To accompany the experience, the vehicle's customized stereo blasted their own music. Currently, "Apollo I: The Writing Writer"—which Claudio thought righteously fitting, given their present predicament.

"Woah oh oh oh!" Claudio squealed only slightly out of sync with the CD. "If my shame spills a word across this floor!" His caterpillar-shaped eyebrows arched up with some kind of emotional struggle, his nostrils flared with sorrow, and his curly-haired head bobbed with each following syllable: "Woah oh oh oh!" He took his hands from the wheel and played a few notes on his air guitar, inadvertently brushing them against the hair of the slurping head bobbing up and down in his lap. "And tonight"—he pumped his fist—"goodnight, I'm Burning Star IV!"

"Could you stop?" the drummer asked from the backseat, pausing his drumstick penetration. "Your terrible singing is ruining the moment."
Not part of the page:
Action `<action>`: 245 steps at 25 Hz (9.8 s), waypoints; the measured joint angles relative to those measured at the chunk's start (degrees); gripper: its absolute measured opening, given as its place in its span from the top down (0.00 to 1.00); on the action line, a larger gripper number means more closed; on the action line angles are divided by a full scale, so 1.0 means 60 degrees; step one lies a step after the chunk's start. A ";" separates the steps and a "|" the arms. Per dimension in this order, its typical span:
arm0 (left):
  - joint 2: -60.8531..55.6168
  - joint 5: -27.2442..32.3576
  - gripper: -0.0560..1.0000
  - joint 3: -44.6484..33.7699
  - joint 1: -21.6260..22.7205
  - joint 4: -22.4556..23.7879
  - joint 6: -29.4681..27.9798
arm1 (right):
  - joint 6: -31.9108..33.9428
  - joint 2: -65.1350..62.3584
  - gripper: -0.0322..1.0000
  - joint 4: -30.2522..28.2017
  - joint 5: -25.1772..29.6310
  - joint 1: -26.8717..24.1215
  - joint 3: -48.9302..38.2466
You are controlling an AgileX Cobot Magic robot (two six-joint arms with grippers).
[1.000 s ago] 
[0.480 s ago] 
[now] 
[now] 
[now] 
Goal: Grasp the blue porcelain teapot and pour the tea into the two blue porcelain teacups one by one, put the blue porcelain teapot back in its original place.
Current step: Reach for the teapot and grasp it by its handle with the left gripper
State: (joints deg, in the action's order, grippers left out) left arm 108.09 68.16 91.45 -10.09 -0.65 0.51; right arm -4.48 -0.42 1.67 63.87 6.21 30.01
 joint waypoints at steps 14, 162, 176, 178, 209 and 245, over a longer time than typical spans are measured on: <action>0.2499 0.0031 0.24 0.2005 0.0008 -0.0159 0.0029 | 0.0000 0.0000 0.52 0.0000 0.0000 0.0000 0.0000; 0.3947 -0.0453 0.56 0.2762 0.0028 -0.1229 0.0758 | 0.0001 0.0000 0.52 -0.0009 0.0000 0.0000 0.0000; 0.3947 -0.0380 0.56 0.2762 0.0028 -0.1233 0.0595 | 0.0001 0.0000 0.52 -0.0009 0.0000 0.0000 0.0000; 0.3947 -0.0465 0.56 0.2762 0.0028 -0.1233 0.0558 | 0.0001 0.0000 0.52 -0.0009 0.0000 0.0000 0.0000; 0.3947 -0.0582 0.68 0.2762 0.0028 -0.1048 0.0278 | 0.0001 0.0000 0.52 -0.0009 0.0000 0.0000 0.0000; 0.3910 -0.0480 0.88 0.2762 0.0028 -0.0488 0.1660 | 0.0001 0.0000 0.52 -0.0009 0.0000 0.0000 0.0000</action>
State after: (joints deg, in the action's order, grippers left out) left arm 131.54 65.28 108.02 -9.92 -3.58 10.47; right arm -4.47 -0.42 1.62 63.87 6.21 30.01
"And I don't even think of you," Claudio continued, emphasizing the appropriate words to make a point. "No, I don't want to think of you anymore! Goodnight, tonight, goodbye!"


ii

Camouflaged in the snow-topped treeline, an Asian man watched the oncoming car, waiting for the right moment. He wore a white lab coat and a stethoscope hung around his neck, which led up to a larger-than-normal-sized head. Sunglasses straight out of The Matrix covered his eyes. His black hair was brushed down and off to the side, held in place with enough grease to make a colonoscopy fun. As previously mentioned, he was Asian. His name was Dr. Renneth Ree, and he specialized in leaky bowels. His hobbies included: leaky bowels, giving colonoscopies, receiving colonoscopies, and murder. In that order.